- Assigned task -
Using the listing below, copy exactly the lines from the one containing "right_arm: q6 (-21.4" to the one containing "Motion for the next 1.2", both lines included, and no others.

- Recorded data -
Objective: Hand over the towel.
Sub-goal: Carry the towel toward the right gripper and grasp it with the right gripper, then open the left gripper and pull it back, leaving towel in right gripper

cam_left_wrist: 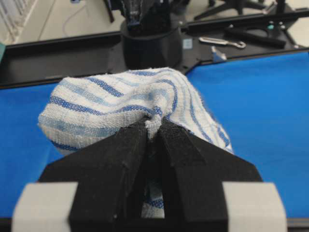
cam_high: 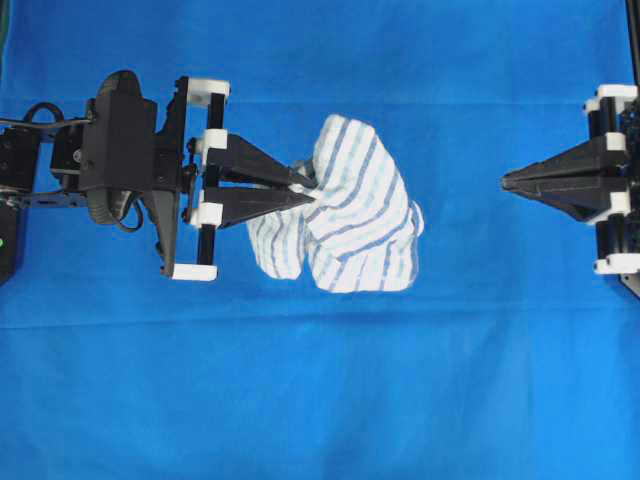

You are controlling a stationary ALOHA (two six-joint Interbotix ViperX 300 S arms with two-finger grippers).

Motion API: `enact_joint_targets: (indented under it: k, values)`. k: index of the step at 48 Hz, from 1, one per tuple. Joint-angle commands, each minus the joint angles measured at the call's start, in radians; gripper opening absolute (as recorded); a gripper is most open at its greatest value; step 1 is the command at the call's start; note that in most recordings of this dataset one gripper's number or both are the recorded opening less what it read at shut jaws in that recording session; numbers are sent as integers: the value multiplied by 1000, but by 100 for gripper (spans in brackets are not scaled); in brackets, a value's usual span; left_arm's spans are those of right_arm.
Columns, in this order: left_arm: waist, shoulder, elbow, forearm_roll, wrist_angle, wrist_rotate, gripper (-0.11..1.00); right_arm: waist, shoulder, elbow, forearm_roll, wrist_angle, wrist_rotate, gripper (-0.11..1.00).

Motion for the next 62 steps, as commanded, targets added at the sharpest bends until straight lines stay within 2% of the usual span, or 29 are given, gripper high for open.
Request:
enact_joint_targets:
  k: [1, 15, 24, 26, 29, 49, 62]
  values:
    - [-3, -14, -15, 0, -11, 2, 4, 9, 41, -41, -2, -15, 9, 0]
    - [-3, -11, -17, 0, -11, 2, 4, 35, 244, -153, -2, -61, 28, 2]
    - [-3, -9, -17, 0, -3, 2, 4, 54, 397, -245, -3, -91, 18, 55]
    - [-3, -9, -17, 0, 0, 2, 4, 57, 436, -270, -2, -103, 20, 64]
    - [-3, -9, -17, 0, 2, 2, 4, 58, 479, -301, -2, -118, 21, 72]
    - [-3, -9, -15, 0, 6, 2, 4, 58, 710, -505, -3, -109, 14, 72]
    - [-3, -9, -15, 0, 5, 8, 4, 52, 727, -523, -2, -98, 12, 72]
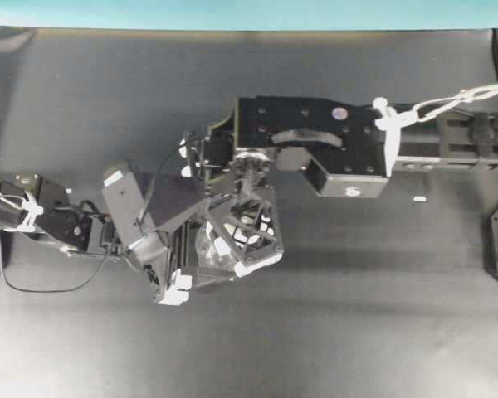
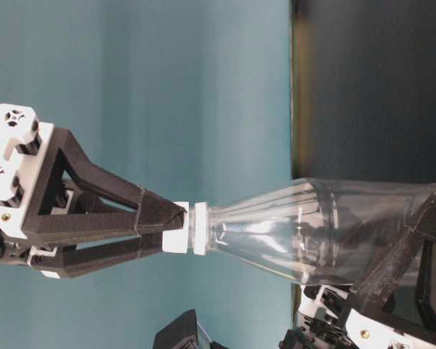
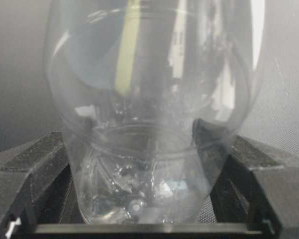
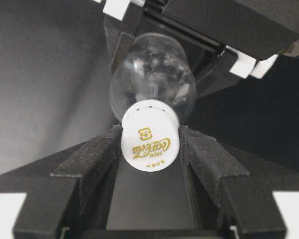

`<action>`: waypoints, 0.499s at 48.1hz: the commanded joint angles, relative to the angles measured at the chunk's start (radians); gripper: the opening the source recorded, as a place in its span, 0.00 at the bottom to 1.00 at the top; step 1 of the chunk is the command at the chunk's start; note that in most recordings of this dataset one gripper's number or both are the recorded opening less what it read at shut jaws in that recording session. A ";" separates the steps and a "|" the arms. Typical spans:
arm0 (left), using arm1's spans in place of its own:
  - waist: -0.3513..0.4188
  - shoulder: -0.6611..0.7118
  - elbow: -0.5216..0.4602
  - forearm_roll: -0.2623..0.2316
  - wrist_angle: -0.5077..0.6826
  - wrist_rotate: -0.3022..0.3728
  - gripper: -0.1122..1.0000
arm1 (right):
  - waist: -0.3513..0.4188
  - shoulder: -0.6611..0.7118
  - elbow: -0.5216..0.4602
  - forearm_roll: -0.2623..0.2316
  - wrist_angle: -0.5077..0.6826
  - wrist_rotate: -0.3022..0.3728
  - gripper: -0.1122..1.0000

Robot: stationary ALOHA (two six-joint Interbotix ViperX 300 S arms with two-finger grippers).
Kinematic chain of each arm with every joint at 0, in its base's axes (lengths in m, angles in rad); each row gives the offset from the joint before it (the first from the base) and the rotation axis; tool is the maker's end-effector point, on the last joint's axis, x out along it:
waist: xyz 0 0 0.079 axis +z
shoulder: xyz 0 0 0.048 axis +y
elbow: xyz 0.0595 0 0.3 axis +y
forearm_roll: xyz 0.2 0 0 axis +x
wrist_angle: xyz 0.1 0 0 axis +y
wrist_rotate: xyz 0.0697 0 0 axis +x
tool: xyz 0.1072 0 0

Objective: Open the bottle cap by holding the bottle with the left arm and twisting the cap with the right arm.

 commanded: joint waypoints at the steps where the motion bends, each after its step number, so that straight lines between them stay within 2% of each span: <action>1: 0.003 -0.009 -0.003 0.002 -0.003 -0.005 0.83 | 0.000 -0.021 0.011 0.002 -0.003 0.012 0.49; 6: 0.003 -0.009 -0.003 0.002 -0.003 -0.003 0.83 | -0.002 -0.043 0.025 0.000 -0.032 0.017 0.72; 9: 0.003 -0.009 -0.003 0.002 -0.003 -0.005 0.83 | -0.003 -0.058 0.025 0.000 -0.041 0.025 0.81; 17: 0.002 -0.009 -0.002 0.002 -0.003 -0.005 0.83 | -0.023 -0.132 0.025 -0.006 -0.051 0.067 0.80; 24: 0.008 -0.009 0.002 0.003 -0.002 -0.005 0.83 | -0.025 -0.210 0.064 -0.038 -0.044 0.120 0.80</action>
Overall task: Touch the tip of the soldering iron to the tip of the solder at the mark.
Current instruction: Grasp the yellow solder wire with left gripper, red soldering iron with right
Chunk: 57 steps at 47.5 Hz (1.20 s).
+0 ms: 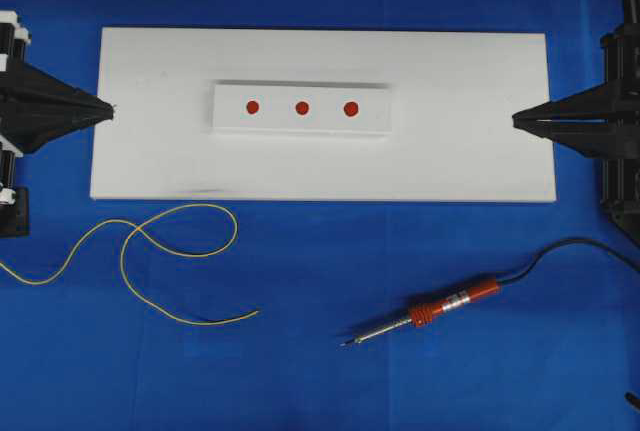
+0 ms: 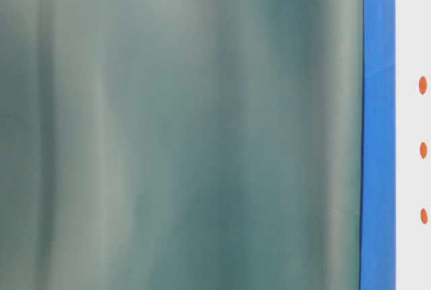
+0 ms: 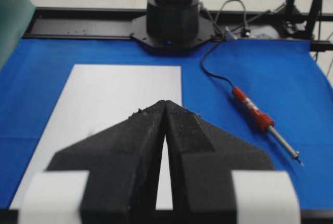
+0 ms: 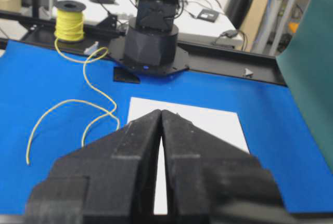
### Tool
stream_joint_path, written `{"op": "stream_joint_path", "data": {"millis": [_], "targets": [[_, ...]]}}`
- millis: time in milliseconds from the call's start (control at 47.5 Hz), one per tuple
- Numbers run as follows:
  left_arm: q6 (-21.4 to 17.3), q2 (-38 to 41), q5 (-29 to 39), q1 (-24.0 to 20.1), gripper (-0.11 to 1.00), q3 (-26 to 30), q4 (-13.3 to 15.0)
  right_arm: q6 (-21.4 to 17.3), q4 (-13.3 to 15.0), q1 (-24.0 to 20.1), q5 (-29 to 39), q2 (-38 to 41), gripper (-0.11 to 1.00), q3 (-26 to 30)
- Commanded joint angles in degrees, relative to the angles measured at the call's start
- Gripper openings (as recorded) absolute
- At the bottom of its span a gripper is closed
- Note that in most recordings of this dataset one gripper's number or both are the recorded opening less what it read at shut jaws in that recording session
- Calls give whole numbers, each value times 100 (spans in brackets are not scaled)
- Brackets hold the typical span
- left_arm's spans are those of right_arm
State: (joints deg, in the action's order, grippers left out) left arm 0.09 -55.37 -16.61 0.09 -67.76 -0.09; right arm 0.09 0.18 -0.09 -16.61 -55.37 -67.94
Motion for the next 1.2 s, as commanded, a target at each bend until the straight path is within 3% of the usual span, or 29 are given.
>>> {"op": "stream_joint_path", "data": {"millis": [0, 126, 358, 442, 547, 652, 758, 821, 905, 1179], "targets": [[88, 62, 149, 457, -1, 105, 0, -53, -26, -158, -18, 70, 0, 176], [105, 62, 193, 932, -1, 88, 0, -158, -35, -492, 378, 229, -6, 316], [114, 308, 167, 1521, 0, -44, 0, -580, -35, -1213, 747, 668, -5, 369], [141, 589, 97, 1740, 0, -70, 0, -782, -26, -1468, 756, 826, 1, 352], [167, 967, -26, 1978, 1, -62, 0, -1011, -26, -1749, 765, 1099, 18, 316], [237, 1468, -229, 2206, 21, -53, 0, -1143, -35, -1934, 765, 1397, 49, 308], [343, 2004, -475, 2382, 54, -53, 0, -1178, -35, -2065, 721, 1784, 80, 264], [466, 2408, -598, 2461, 72, -26, 0, -1187, -44, -2101, 624, 2021, 93, 229], [650, 2883, -773, 2540, 87, 44, 0, -1204, -149, -2136, 272, 2391, 92, 97], [896, 4597, -1775, 2769, 83, 325, 18, -1204, -562, -2391, -1310, 3542, 90, -404]]}}
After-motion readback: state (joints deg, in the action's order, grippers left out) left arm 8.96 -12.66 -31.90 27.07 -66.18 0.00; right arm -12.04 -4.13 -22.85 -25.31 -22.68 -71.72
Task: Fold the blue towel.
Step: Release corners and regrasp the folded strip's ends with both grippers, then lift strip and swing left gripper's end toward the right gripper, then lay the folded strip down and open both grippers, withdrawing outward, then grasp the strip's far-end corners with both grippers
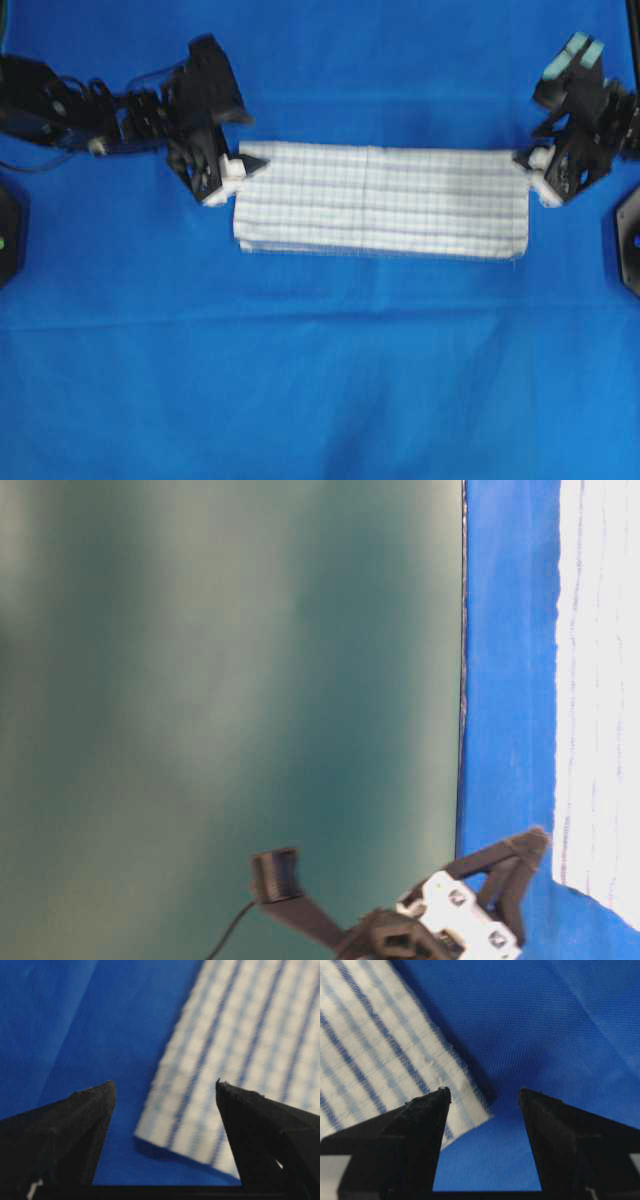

- Completed exercise -
  right_arm: q6 (-21.4 to 17.3), q4 (-13.3 to 15.0), q1 (-24.0 to 20.1), q5 (-29 to 39), q2 (-38 to 41), gripper (-0.11 to 1.00), q3 (-26 to 30)
- Commanded joint angles in degrees, relative to the angles measured at the call's start
- Gripper openings (as recorded) absolute
- At the bottom of its span a gripper is closed
- Note that in most recordings of this dataset one gripper's number or both are the recorded opening less what it read at shut jaws in that recording session
- Calls give whole numbers, each value times 100 (spans in brackets are not scaled)
- Brackets hold the typical span
- left_arm's spans are those of right_arm
State: (joints deg, in the action's order, grippers left out) left arm 0.09 -55.37 -16.61 0.09 -67.76 -0.09; right arm 0.09 0.18 -0.09 -16.61 -55.37 -67.94
Motion for the next 1.2 s, as commanded, a target at each bend until the straight path is within 3% of the usual span, or 29 are given.

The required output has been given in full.